By Rachel Van Tyle
Former Vice President Joe Biden has declared victory in the 2020 election. Both President Donald Trump and Biden have plans for immigration in this country, though their plans vary widely. I’ve chosen a few hot topic issues on which to compare the candidates, but it in no way represents the comprehensive platforms of either candidate. For further reading you can go to joebiden.com/immigration/ for Biden’s platform or https://www.promiseskept.com/achievement/overview/immigration/# for President Trump’s platform. Hopefully, this article will guide both immigration and nonimmigration practitioners alike in what the future of immigration looks like, and where the candidates stood on key immigration issues.
Border wall construction
Vice President Biden plans to end the construction of the border wall. According to his website, Biden plans to end the national emergency declaration that has allowed the shifting of federal dollars to border wall construction. Instead of a wall, Biden says he will invest in screening technology and infrastructure.
President Trump had planned to continue the construction of the border wall. He stated on his website that the Trump Administration had secured funding for approximately 445 miles of the 722-mile border wall requested.
Biden plans to reinstate the Deferred Action for Childhood Arrivals program, make sure that “dreamers” are eligible for federal student aid and call on Congress to create a long-term pathway to citizenship for those eligible. In order to be eligible for DACA, a person must have entered the United States before turning 16, been physically present in the United States since June of 2007, been physically present on June 15, 2012 (the day the program was announced via executive order); in school, graduated school, or honorably serving/discharged from the U.S. armed forces; and, finally, not otherwise a threat to U.S. national security.
President Trump planned to continue to wind down the DACA program and called on Congress to “consider appropriate legislative solutions, as required by our Constitution.”

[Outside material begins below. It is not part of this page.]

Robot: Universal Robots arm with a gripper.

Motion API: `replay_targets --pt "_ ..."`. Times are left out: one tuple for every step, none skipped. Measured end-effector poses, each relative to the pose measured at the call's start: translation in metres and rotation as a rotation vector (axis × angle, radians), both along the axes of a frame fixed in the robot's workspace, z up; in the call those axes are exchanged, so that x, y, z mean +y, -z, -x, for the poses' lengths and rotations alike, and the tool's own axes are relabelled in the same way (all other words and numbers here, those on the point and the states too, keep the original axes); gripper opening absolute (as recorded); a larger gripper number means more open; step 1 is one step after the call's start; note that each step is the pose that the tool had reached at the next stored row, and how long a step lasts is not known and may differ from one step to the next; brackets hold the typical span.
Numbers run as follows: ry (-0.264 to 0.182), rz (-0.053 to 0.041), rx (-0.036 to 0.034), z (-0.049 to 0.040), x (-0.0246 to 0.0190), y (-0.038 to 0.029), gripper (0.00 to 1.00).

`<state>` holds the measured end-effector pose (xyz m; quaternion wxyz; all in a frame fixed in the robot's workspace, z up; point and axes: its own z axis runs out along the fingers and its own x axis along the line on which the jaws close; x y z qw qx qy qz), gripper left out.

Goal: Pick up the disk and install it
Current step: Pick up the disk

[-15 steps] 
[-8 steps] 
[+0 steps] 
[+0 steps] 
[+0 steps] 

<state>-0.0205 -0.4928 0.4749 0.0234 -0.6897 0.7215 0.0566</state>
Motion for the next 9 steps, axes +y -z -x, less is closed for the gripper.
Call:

Under President Trump, then-Attorney General Jeff Sessions issued a precedential decision in Matter of A-B- (27 I&N Dec. 316 (AG 2018)) that attempted to end asylum eligibility for survivors of domestic violence. One of Vice President Biden’s priorities is to reinstate the explicit eligibility for survivors of domestic abuse. According to his website, he also plans to “Double the number of immigration judges, court staff, and interpreters.” Currently, there are 1,262,765 cases pending before all immigration courts in the United States. In the Chicago Immigration Court, where most of the Indiana cases take place, there are 47,462 cases pending. As a practical matter, the addition of more judges would greatly affect immigration practitioners in Indiana and would, hopefully, speed up the adjudication of removal cases in Chicago.
According to an NBC interview with Trump adviser Stephen Miller, (https://www.nbcnews.com/politics/immigration/trump-adviser-stephen-miller-reveals-aggressive-second-term-immigration-agenda-n1245407) the administration planned to keep restricting eligibility for asylum. The administration was seeking to expand deals with Honduras, Guatemala and El Salvador that would require migrants to file for asylum and/or remain in these third countries before applying for asylum in the United States.
Biden plans to immediately rescind the travel ban, which he contends targeted “primarily black and brown immigrants.”
President Trump plans to build on and expand the existing travel ban. The administration explained that doing so would “raise the standard for screening and vetting” before allowing persons to enter the United States. While the administration currently screens for ties to terrorism and/or extremist groups, Miller said in the NBC interview that the administration planned to also look at “ideological sympathies or leanings.”•
• Rachel Van Tyle is director of immigrant services at the Neighborhood Christian Legal Clinic in Indianapolis. Opinions expressed are those of the author.